Хурам Раниев целеустремлен и настойчив, он умеет поощрить народную инициативу, политическое руководство сочетать с хозяйственным. Он может толково поговорить с любым из жителей, которые видят в нем не только разумного руководителя, но и представителя их народов, самим рождением кровно связанного с их землей.
На примере Хурама автор подчеркивает необходимость и плодотворность прочной, коренной связи с народом. Он раскрывает истоки формирования характера и мировоззрения Хурама, когда тот уже в детские годы работал как маленький мужчина: «Этому мужчине — одиннадцать от роду лет, но он вовсе не мальчик, он действительно мужчина, потому что цепки его пальцы, сильны его руки, жилисты и крепки его ноги и велика ответственность, которую возложили на него старейшины кишлака…»
«Земля молодости» густо населена. Замечателен образ Лола-Хон, женщины-таджички, на посту председателя колхоза заменившей мужа, убитого классовыми врагами. Лола-Хон организует дехкан на работу, успешно агитирует женщин, привлекает их к участию в общественной жизни.
Правду новой жизни видят и старики. Их мнение особенно убедительно, ведь они имеют возможность сравнить две эпохи. Вот почему примечателен вдохновенный монолог старого Одильбека после стихийного бедствия, уничтожившего посевы: «Мы снова засеем поля. Мы соберем хлопок. Во славу наших душ… Во славу нашей великой Советской власти, которую мы, как хлопок, сделали своими руками».
«Земля молодости» не была бы написана, если бы ее автор, подобно Хураму Раниеву, не жил с народом, не знал его обычаев уклада жизни, быта.
Знание жизни позволило автору верно уловить основные тенденции времени — политический и культурный рост народа, формирование национальных кадров, усиление помощи города деревне. Хурам Раниев приезжает на помощь селу, как и Семен Давыдов из шолоховской «Поднятой целины», и так же, как и он, оказывается подлинным героем времени.
В галерее таджикских героев Павла Лукницкого значительное место занимают образы женщин.

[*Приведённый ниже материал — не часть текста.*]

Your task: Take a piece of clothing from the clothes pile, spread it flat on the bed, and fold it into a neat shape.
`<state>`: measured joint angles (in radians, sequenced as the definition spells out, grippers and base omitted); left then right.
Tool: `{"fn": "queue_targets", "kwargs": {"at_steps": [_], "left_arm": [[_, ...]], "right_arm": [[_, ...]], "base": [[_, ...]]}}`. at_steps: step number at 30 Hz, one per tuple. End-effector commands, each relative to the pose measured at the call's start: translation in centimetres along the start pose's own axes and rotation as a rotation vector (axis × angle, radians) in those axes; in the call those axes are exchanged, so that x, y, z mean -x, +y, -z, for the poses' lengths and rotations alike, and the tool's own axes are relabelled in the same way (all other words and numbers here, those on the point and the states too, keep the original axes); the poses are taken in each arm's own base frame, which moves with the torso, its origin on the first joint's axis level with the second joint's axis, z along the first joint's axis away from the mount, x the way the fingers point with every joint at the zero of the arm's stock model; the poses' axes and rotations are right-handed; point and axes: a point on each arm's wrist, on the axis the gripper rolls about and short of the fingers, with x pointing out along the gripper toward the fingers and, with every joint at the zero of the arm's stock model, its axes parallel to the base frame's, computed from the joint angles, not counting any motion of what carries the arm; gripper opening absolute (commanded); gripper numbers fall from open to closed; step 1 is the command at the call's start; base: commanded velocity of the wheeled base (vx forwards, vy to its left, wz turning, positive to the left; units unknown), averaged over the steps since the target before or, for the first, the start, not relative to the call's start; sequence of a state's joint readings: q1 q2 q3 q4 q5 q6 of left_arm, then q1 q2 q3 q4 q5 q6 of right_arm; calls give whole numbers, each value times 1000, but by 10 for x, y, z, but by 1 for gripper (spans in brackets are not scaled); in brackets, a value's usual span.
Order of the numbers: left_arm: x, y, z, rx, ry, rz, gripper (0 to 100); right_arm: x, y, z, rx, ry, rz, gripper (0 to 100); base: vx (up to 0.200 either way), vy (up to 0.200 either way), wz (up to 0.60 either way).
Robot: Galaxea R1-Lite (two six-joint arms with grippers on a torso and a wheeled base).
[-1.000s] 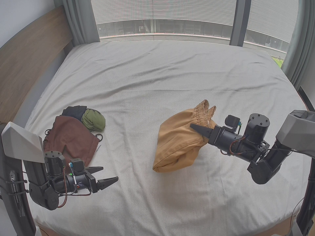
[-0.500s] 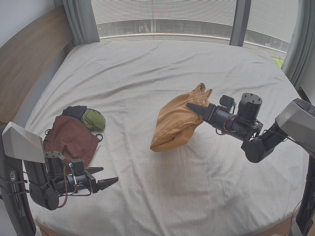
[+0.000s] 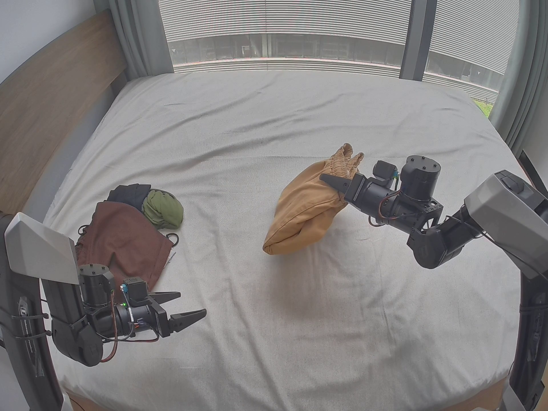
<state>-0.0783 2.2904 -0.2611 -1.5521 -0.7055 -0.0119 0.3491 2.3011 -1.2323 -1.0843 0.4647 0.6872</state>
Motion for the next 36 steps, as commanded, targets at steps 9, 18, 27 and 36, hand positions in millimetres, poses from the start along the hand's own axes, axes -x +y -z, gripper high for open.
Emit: {"fn": "queue_targets", "kwargs": {"at_steps": [9, 18, 27, 36], "left_arm": [[1, 1, 1, 2, 1, -3, 100], [1, 3, 3, 11, 6, 1, 100], [-1, 4, 4, 13, 10, 6, 100], [-1, 4, 5, 17, 13, 6, 100]], "right_arm": [[-31, -1, -10, 31, 16, -6, 0], [-44, -63, 23, 34, 72, 82, 0], [-14, -115, 31, 24, 66, 189, 0], [-6, -128, 60, 14, 73, 201, 0]], "base": [[0, 0, 0], [0, 0, 0], [0, 0, 0], [0, 0, 0]]}}
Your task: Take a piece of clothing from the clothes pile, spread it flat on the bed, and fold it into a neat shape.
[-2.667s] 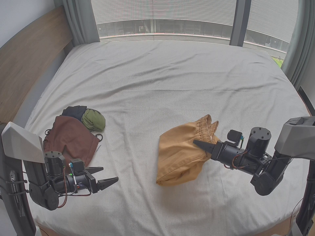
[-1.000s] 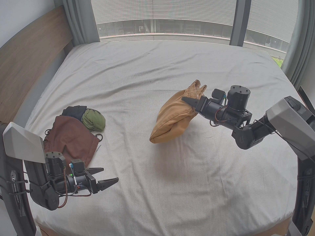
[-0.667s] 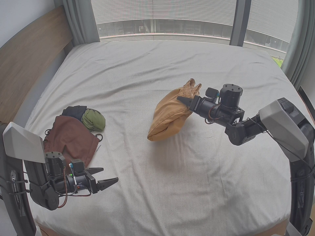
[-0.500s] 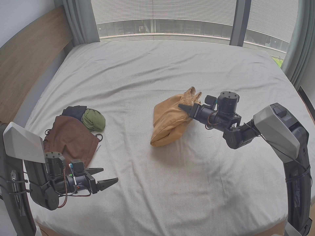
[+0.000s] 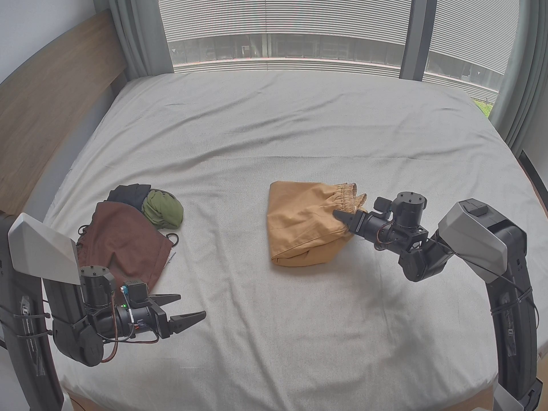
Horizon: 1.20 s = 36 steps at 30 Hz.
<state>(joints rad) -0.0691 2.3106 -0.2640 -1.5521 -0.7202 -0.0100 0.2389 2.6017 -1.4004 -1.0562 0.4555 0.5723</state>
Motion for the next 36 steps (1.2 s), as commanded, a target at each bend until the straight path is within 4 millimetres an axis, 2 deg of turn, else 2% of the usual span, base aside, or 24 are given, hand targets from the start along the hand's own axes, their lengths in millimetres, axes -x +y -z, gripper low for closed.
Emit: {"fn": "queue_targets", "kwargs": {"at_steps": [1, 2, 8, 9, 13, 18, 19, 21, 22, 23, 25, 27, 28, 29, 30, 31, 32, 36], "left_arm": [[0, 1, 1, 4, 3, -1, 100], [0, 1, 1, 4, 3, -1, 100], [0, 1, 1, 4, 1, -2, 100], [0, 1, 0, 2, -1, -2, 100], [0, 1, 0, 2, -1, -2, 100], [0, 1, -1, -3, -6, -2, 100], [0, 1, -1, -3, -6, -2, 100], [0, 1, -2, -4, -7, -1, 100], [0, 1, -2, -4, -7, -1, 100], [0, 1, -2, -4, -7, -2, 100], [0, 1, -1, -2, -7, -2, 100], [-1, 2, -3, -6, -12, -2, 100], [-1, 2, -3, -6, -12, -2, 100], [-1, 2, -3, -6, -13, -2, 100], [-1, 2, -3, -7, -14, -2, 100], [-1, 3, -4, -5, -16, -3, 100], [-1, 3, -4, -5, -16, -3, 100], [-1, 3, -4, -4, -17, -5, 100]], "right_arm": [[-1, -11, 21, -21, 32, 20, 0], [-2, -17, 30, -24, 38, 24, 0], [1, -22, 39, -28, 44, 30, 0], [1, -21, 38, -27, 40, 27, 100], [2, -20, 35, -18, 21, 22, 100], [24, -29, 4, -8, -49, 67, 100], [24, -29, 4, -8, -49, 67, 100], [36, -29, -20, 6, -98, 78, 100], [36, -29, -20, 6, -98, 78, 100], [45, -23, -41, 21, -137, 76, 100], [49, -18, -52, 33, -160, 71, 100], [54, -2, -69, 52, -191, 45, 100], [54, -2, -69, 52, -191, 45, 100], [54, 8, -74, 55, -196, 31, 100], [54, 9, -75, 55, -196, 31, 100], [51, 21, -76, 48, -189, 9, 100], [50, 25, -74, 49, -184, 2, 100], [33, 46, -51, 42, -126, -47, 100]], "base": [[0, 0, 0], [0, 0, 0], [0, 0, 0], [0, 0, 0], [0, 0, 0], [0, 0, 0], [0, 0, 0], [0, 0, 0], [0, 0, 0], [0, 0, 0], [0, 0, 0], [0, 0, 0], [0, 0, 0], [0, 0, 0], [0, 0, 0], [0, 0, 0], [0, 0, 0], [0, 0, 0]]}}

Еще во «Всадниках и пешеходах» изображен процесс духовного преображения восточной женщины. В рассказе «Умный камень» старая Гюль-Биби не отдала свою старшую дочь Розиа-Мо в жены аксакалу кишлака. Гюль-Биби «собрала всех женщин, и женщины учинили бунт, и во все голоса прокричали, что сейчас в их стране существует Советская власть, и хотя кишлак спрятан в горах далеко от глаз этой власти, но на аксакала все же найдется управа». И действительно, из центра приехали вооруженные таджики, буйствовавший аксакал был арестован, и председателем сельсовета стала Гюль-Биби.
В центре романа «Ниссо» (1946) — представительница малой народности, находящая путь к участию в жизни большой страны. Силы старого мира готовили ей судьбу жертвы. Но она решительно делает первый шаг из темноты прошлого.
Лукницкого как художника интересует не утверждение общих идей самих по себе. Рассказать, как идеи овладевают людьми и воплощаются в их практической деятельности, как формируются значительные характеры, — вот его задача. Придя к советским людям из края нищеты и невежества, Ниссо не понимает вначале многого в их законах, правилах, порядках и даже в быту. Но логика развития характера ведет к тому, что, поняв, на что была обречена она бесчеловечностью феодального властителя, и уйдя от него, освобожденная женщина скорее умрет, чем отступит. В решительный момент не покорность, а мужество проявляет Ниссо: «Пусть смерть, не боюсь ее…»
Подчеркивая, что Лукницкий передает не только быт, не только ландшафтное своеобразие страны, но и своеобразие населяющего ее народа, советские и зарубежные критики особо отмечали колоритность и типичность образа Ниссо, которая в тревожной обстановке живет чуткой и напряженной духовной жизнью.
Нередко встречаются беллетристические произведения, действие которых могло бы быть перенесено из одной страны в другую. В «Ниссо» уже язык автора, образная речь героев, даже характерные интонации определяют национальное содержание произведения. Колоритны дающие тон повествованию эпиграфы к главам.
Подобные поэтические заставки находят дальнейшее подкрепление в самом тексте, ибо способность автора к воплощению в героев своих произведений уподобила его здесь традиционному восточному рассказчику, близкому в речевом отношении к своим героям.